Jeszcze niedawno pod niektórymi nickami działało. Na pewno szybko się ta funkcja naprawi.

----------


## Maco

Działa, tylko ilość nicków, pod którymi działa jest mała... Bo większość nie chce albo nie ma "swoej" strony czy galerii.

Powiedz pod czyim Ci nei działa to ci poweim, czy to błą czy tak miało być !

----------


## Jezier

Pod moim nie działa

----------


## Maco

No właśnie. Też na wszelki "słuczaj" sprawdziłęm i się okazało, że się wszytsko poprzesuwało po dodaniu małego fragmentu mapki z Mario...

Ale teraz poprzesuwałem na swoje miejsca i u mnie działa OK.
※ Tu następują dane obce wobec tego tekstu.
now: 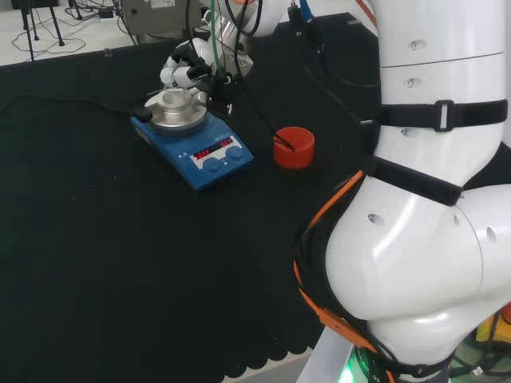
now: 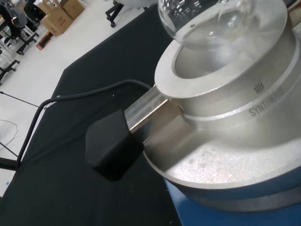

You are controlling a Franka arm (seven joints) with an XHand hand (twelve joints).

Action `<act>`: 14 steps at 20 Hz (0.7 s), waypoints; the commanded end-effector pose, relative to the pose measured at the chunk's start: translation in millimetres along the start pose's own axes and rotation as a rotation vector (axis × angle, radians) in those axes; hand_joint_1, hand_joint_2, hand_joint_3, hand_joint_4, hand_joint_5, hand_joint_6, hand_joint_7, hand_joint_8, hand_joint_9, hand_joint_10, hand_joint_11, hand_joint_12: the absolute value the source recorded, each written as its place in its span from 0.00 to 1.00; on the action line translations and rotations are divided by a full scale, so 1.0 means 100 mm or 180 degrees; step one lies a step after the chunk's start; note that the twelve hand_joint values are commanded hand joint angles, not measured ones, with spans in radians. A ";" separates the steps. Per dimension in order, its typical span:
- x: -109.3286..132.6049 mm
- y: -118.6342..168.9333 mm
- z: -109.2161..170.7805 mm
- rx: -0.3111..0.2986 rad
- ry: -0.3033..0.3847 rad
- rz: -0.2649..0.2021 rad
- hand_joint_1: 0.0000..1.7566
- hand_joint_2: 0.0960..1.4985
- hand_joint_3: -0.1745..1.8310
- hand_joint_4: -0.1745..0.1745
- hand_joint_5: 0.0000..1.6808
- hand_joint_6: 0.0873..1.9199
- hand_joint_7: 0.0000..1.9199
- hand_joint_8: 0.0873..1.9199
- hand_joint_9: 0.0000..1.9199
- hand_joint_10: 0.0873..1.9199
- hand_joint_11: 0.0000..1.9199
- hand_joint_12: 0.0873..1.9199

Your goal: Place the round-bottom flask on the heater.

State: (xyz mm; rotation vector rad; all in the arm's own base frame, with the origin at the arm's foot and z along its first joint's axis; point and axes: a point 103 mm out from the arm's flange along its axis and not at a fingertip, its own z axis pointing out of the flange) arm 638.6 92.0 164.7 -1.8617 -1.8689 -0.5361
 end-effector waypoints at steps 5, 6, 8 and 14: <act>-0.03 -0.01 0.08 0.0028 -0.0035 0.0021 0.62 0.76 0.00 0.64 0.64 0.46 0.30 0.24 0.38 0.24 0.13 0.65; -0.03 -0.01 0.08 0.0031 -0.0038 0.0023 0.62 0.76 0.00 0.64 0.64 0.46 0.30 0.24 0.38 0.24 0.13 0.65; -0.03 -0.01 0.09 0.0033 -0.0048 0.0028 0.62 0.76 0.00 0.64 0.64 0.46 0.30 0.24 0.38 0.24 0.13 0.65; -0.04 -0.01 0.10 0.0040 -0.0061 0.0032 0.62 0.76 0.00 0.64 0.64 0.46 0.30 0.24 0.38 0.24 0.13 0.65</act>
Przepraszam, ze ten błąd !

----------


## Jezier

A te moje zdjęcia takie nieaktualne. Muszę szybko dorzucić nowsze.

----------


## Pat70

A ja jestem z Wesołej. Czy ktoś jeszcze?

----------


## jprzedworski

A, niech tam! Jak wszyscy, to wszyscy - i babcia/dziadek też. Jak tak dalej pójdzie, nie będzie miejszca na tej mapie. Jeśli można, też się zgłaszam do "umapienia". Kwirynów, koło Starych Babic. A dokładnie pomiędzy kropkami: Janów i Kwirynów.
Kilka słów o mnie, w związku z tym. Jestem inżynierem elektronikiem - zawód niezbyt przydatny na budowie. Mogę najwyżej pomóc w sprawach komputerowych, co czasem robię na forum "Gazety Wyborzczej" (choć sam jej nie czytam). A ponieważ siedzę z 10 godzin dziennie przy komputerze, to czasem coś znajdę w Internecie i podrzucę jakiś ciekawy link. Do budowy się przymierzam (nadal kłopoty z mediami), jak już zacznę, będzie to chyba "Podgrzybkowy dziennik budowy", bo "Na stare lata" już zajęte przez Lenowo. Jestem jednym ze starszych forumowiczów, ale takie życie. Jak się uzbiera pieniądze na budowę, to już lepiej nie patrzeć w lustro. To na szczęscie nie dotyczy większości! Pozdrawiam!

----------


## krzyss

Jak się dostać na mapę, aby mieć swój czerwony *X* ???

----------


## ostry

Hej! Czy ja tez moglbym wskoczyc na ta mapke? To budowy jeszcze chwilke ale checi i dzialka juz sa...
Dzialka w Granicy. Na wysokosci "kropki" od granicy i pod literka "O" (pierwsze "O" od BORDOsia).
dzieki i pozdrawiam,

----------


## BW

Czy możecie i mnie umieścić na mapce? Mój domek stoi w Duchnicach . Dziękuję Beata

----------


## peilin

ja tez chce na mape  :)  moze w Hornowku, bo tam w przyszlym sezonie rozpoczynamy budowe

----------


## Maco

jprzedworski, to po zawodzie takim samym jesteśmy !!!  :smile:  A działeczkę masz w baaardzo ładnym miejscu ! Życzę szybkich sukcesów w rozpoczęciu budowy i witam na mapie  :wink: 

ostry, BW i peilin też już są !

----------


## Maco

jprzedworski, a czy zamierzasz się też pojawić na Grupie Kampinowskiej ?

----------


## Kasia i Mirek

A i czy my moglibysmy zaistniec na tej mapce.( z gory dziekuje) Celestynow.

Tam jakos pusto.
Pozdrawiam.  :Wink2:

----------


## Malinka_01

Proszę o dopisanie do mapki: Józefin koło Halinowa pod Warszawą  :smile:

----------


## jakow

Witam wszystkich

Poproszę o umieszczenie nas na mapce: Słupno k/Radzymina. 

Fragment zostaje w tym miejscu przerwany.